Sobre todo si conduces fuera de la ciudad, la velocidad uniforme es la mejor elección. Evitas tener que acelerar y frenar constantemente, desperdiciando así energía y gasolina.

 

En lugar de ello, reduces el consumo al máximo y tienes todo controlado para reaccionar ante cualquier imprevisto.

 

Los beneficios de la conducción preventiva

 

La conducción preventiva es aquella que se realiza previniendo todos los factores de riesgo.

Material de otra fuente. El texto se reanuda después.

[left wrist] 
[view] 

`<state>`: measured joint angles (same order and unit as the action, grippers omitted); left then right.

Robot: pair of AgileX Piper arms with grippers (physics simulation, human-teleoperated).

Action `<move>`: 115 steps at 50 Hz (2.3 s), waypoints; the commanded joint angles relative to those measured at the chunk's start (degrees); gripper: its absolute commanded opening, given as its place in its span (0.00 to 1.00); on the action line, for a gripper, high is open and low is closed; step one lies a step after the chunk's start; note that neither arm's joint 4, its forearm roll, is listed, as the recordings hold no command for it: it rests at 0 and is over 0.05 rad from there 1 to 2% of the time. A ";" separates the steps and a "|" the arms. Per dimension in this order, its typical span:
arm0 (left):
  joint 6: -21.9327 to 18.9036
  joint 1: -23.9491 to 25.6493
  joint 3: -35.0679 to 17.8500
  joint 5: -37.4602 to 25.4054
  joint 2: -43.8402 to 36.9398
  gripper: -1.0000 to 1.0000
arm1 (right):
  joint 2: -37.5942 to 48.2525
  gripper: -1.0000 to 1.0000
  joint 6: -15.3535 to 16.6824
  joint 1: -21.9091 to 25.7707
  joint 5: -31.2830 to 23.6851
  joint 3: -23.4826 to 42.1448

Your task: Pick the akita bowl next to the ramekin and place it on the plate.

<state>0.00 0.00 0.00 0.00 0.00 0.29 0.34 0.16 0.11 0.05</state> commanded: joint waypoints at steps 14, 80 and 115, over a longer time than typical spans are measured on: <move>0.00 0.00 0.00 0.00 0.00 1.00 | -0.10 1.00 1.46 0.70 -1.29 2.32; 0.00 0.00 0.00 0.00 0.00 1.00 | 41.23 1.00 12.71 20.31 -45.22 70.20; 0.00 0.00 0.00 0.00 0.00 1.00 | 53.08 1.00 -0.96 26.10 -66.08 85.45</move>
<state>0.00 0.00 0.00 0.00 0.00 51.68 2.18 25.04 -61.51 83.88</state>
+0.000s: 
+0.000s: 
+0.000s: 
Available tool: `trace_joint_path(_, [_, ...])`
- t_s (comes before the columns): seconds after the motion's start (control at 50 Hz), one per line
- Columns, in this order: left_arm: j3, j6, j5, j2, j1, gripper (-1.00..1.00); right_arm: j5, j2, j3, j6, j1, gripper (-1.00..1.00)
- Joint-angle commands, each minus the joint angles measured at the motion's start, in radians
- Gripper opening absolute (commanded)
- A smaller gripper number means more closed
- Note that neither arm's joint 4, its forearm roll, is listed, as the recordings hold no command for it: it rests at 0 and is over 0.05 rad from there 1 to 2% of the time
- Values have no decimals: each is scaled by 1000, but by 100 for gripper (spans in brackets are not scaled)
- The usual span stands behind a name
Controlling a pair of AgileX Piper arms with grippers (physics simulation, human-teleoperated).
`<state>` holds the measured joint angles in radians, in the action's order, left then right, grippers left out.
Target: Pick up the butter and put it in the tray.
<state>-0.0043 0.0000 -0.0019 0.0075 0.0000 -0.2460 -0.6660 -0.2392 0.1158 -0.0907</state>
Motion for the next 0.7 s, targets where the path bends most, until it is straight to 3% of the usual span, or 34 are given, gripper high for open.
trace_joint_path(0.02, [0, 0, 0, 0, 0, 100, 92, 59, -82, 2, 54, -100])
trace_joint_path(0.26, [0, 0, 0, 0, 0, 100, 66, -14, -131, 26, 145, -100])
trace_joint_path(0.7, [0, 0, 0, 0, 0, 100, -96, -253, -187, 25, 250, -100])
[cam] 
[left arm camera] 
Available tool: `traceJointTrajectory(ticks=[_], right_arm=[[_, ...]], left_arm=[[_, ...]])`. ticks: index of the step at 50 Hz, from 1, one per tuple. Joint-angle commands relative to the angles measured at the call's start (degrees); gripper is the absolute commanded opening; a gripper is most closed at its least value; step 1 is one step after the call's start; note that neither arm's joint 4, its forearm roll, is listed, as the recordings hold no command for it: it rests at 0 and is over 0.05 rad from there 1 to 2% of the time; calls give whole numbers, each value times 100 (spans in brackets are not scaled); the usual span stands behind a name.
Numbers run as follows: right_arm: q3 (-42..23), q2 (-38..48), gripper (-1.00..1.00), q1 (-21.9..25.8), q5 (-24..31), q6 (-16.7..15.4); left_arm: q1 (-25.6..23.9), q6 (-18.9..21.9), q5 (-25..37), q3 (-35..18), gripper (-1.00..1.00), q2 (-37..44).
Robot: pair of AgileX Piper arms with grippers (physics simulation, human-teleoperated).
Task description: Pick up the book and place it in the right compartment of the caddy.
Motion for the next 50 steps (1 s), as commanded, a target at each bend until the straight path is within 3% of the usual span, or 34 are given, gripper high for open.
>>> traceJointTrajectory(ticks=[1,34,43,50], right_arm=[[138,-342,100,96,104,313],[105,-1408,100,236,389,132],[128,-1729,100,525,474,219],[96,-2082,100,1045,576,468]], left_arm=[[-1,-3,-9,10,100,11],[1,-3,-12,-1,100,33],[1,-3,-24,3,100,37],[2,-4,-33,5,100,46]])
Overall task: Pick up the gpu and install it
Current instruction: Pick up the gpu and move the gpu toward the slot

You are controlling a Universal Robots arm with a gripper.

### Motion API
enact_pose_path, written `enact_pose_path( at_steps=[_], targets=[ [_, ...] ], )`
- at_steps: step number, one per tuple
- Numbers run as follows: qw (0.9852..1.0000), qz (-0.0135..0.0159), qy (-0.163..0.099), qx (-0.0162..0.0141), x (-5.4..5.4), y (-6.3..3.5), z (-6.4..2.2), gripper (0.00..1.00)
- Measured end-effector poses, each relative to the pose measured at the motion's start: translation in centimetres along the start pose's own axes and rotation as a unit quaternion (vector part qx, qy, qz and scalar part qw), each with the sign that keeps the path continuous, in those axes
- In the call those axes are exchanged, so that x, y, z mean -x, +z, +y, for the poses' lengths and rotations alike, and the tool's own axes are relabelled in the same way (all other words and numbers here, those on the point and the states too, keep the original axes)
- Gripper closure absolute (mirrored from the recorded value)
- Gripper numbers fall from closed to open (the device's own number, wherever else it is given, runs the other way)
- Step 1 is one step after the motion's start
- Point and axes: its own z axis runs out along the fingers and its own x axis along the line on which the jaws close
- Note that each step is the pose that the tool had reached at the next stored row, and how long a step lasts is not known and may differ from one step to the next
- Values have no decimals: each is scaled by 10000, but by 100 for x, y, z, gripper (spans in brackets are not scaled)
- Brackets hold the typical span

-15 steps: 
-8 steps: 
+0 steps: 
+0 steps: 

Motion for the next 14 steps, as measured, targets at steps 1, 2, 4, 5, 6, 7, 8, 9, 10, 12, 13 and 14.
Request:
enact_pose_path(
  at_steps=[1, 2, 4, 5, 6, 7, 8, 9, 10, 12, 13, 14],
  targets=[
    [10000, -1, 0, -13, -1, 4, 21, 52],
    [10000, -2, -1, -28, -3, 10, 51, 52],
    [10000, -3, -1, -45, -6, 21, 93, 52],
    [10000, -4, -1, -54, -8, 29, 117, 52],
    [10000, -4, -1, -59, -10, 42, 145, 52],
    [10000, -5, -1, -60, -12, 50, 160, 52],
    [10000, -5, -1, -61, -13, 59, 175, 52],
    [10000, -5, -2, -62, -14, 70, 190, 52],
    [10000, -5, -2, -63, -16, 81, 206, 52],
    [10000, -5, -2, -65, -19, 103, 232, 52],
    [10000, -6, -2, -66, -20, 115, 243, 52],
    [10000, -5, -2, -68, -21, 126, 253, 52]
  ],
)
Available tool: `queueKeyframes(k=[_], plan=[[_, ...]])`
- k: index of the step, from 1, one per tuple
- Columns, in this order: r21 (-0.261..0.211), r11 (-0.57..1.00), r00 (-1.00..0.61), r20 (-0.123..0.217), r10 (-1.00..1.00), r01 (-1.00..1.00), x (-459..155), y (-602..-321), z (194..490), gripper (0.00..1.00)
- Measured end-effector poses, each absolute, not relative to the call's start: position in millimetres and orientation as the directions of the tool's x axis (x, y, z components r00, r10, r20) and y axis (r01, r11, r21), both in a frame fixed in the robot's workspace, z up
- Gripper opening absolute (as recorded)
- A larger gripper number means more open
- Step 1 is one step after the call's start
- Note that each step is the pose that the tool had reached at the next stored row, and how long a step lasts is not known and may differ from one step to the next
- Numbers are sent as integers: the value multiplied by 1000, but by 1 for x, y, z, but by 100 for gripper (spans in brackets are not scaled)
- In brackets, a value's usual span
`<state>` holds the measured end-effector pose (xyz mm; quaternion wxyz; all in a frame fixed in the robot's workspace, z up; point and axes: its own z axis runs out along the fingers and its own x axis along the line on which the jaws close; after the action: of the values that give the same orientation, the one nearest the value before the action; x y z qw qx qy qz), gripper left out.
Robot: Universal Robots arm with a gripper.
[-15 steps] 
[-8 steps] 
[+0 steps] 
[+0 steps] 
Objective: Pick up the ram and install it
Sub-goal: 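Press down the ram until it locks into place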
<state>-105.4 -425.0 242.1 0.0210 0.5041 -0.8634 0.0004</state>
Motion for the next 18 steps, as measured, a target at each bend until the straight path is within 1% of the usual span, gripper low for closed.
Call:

Es una forma de conducción eficiente, centrada en la seguridad del vehículo y, sobre todo, de los ocupantes.

 

Puedes practicar una conducción preventiva respetando las normas de circulación, sobre todo en cuanto a velocidad máxima de cada tramo.

 

También consiste en conducir de forma prudente, sin acelerones ni frenazos bruscos, teniendo en cuenta al resto de vehículos e identificando cualquier peligro o riesgo potencial, para evitarlo o poder actuar a tiempo.

 

Otros ejemplos de conducción preventiva son los siguientes:

 

  • Mantener una óptima distancia de frenado.
  • Observar el entorno para anticiparse ante el menor imprevisto.
  • Realizar un frenado progresivo cuando se detecta un obstáculo.
  • Evitar completamente las distracciones.
  • Prestar atención a los ángulos muertos y evitar zonas que creen incertidumbre.
  • Revisar los neumáticos para confirmar su presión.
  • Salir con tiempo para evitar las prisas.

 

La conducción eficiente y la gasolina

 

Si haces un repaso de todas las técnicas de conducción eficiente, puedes comprobar cómo la amplia mayoría te ayuda a ahorrar gasolina. Esto implica que conducir de forma eficiente también es bueno de forma directa para tu bolsillo.

 

Con una conducción eficiente puedes limitar el uso de gasolina, hacer trayectos más largos y tener que repostar con menos frecuencia.

 

Además, indirectamente, también ofrece un ahorro económico. Una conducción eficiente cuida al máximo los sistemas mecánicos y electrónicos del vehículo.

 

Conduciendo así, vas a ver reducidas las averías y el desgaste de cualquier pieza o sistema, por lo que no tendrás que invertir tanto dinero en reparaciones.